Indeed, the open source model is premised, at least in part, on eliminating transaction costs by providing a free license to a computer program code. This allows another programmer to modify and improve the original program without any interaction with the original programmer. Although most patent laws provide for improvement patents, filing an application is significantly more costly, both temporally and financially, than the open-source option. Thus, proponents of the bill reason, software patents actually stifle, rather than foster, technological innovation.
Some commentators have argued that the United States should follow suit. Software patents now represent a majority of issued patents in the United States. A recent GAO study notes that “low-quality” software patents have caused a rise in patent infringement litigation.

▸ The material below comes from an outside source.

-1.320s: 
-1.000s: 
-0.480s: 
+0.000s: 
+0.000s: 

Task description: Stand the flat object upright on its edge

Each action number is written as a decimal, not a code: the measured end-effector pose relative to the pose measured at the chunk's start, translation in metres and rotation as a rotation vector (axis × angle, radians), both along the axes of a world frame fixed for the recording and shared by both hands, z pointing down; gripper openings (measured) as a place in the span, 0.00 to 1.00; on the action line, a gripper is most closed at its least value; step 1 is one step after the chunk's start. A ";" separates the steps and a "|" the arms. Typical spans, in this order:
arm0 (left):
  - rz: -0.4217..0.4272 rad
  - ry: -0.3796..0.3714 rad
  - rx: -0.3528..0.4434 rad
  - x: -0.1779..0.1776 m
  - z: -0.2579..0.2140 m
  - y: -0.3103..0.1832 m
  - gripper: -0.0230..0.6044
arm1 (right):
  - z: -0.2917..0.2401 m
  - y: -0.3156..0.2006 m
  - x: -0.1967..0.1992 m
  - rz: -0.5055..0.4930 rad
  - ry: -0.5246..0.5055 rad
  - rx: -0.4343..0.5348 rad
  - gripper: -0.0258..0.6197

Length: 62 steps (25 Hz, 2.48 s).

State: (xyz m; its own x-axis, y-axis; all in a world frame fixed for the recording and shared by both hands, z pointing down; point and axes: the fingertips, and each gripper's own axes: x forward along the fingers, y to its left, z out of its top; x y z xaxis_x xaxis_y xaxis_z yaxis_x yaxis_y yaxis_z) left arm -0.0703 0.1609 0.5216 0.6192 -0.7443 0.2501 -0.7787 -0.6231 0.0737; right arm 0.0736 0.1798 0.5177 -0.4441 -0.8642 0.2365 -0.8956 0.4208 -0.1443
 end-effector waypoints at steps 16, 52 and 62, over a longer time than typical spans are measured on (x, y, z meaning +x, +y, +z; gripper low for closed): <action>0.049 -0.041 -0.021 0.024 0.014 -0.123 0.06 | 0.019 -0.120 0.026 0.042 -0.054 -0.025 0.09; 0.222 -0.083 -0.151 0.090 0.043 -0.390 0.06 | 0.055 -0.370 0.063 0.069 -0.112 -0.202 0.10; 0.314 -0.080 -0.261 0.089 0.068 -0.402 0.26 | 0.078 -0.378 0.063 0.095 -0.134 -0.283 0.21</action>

According to the GAO study, the dynamic nature of technology makes claim language “inherently imprecise,” which engenders numerous disputes regarding claim interpretation. More definite claim language could better notify potential infringers of their possible misdeed.

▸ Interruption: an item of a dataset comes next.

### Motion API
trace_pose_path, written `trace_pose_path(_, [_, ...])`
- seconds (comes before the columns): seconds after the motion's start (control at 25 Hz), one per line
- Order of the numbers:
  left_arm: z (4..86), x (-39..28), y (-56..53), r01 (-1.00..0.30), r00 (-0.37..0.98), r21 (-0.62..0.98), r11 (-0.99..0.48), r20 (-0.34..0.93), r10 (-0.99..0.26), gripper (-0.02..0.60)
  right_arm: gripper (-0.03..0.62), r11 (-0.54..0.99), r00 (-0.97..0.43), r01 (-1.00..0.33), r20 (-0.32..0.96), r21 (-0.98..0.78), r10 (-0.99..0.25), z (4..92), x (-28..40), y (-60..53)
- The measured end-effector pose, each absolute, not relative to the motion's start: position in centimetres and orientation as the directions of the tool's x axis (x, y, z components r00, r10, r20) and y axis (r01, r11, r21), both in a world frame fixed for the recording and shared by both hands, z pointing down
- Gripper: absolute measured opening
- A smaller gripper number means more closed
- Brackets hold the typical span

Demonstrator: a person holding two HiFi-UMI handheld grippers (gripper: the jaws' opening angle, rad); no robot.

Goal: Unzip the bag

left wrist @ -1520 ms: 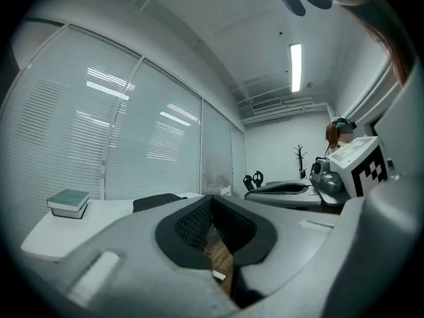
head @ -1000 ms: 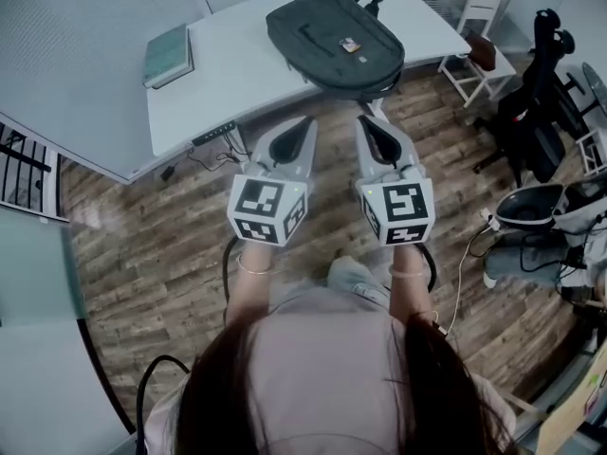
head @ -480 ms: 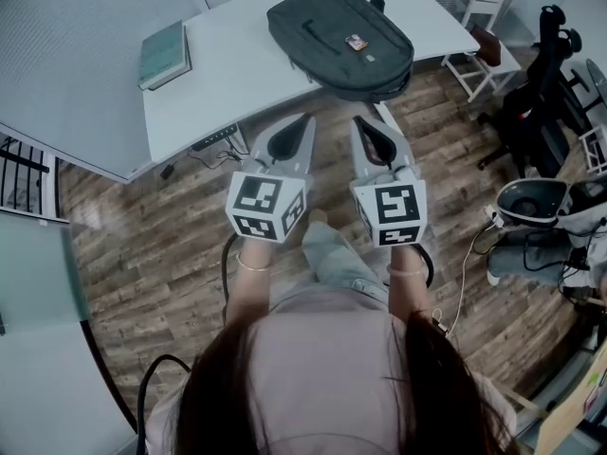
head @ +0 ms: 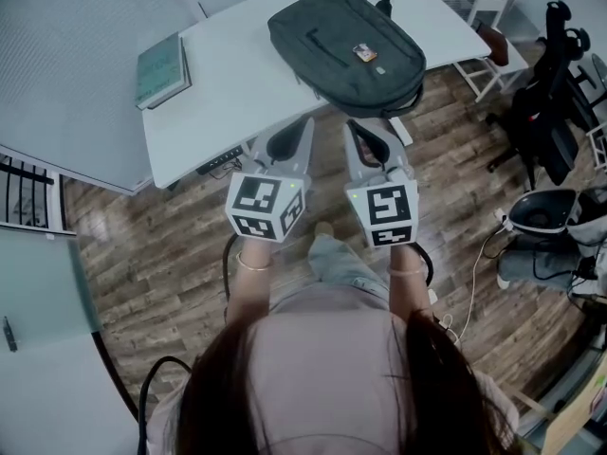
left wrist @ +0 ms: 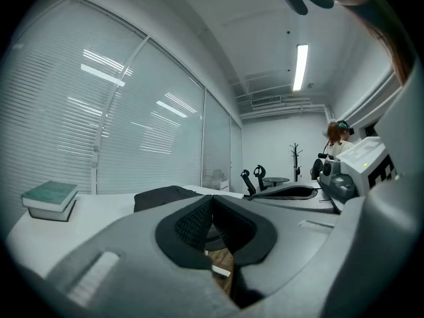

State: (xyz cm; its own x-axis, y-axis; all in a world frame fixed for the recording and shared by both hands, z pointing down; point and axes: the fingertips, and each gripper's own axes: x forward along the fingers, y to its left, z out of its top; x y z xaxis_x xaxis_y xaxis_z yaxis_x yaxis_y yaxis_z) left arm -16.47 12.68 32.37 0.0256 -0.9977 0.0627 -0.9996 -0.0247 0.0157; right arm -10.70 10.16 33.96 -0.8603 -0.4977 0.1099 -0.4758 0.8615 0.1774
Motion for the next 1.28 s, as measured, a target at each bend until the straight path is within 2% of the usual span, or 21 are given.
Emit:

But a more practical consideration in the software patent debate is the sheer number of issued software patents. Disgruntled heads of technology companies complain that their software developers cannot develop new programs without infringing thousands of patents. As a result, larger technology companies will stockpile patents of “dubious quality” and cross-license one another for all of the these patents.
Proponents of the New Zealand approach argue they would not have to turn to Congress, which recently passed the America Invents Act of 2011 and left software patents intact, to make this change. Instead, they argue that Supreme Court precedent suggests no original intention to allow the patentability of software.
Will New Zealand’s recent legislation cause a ripple effect on international patent law? Regardless of the appropriate solution for the United States, New Zealand may have been motivated by different considerations in enacting its software-patent ban. In addition to the ban on software patents, the legislation implements an absolute novelty standard as well as an “inventive step” requirement, akin to the non-obviousness requirement in the United States. Thus, software patents may have been an easy addition to a broader effort to increase the overall standard for patentability.
Given the stance of U.S. technology giants, a complete ban on software patents is unlikely. But the New Zealand bill has given proponents of a U.S. ban hope and, more importantly, a model to judge the efficacy of such a solution. New Zealand might be a pioneer in modifying patent rights, or it might be merely an anomaly.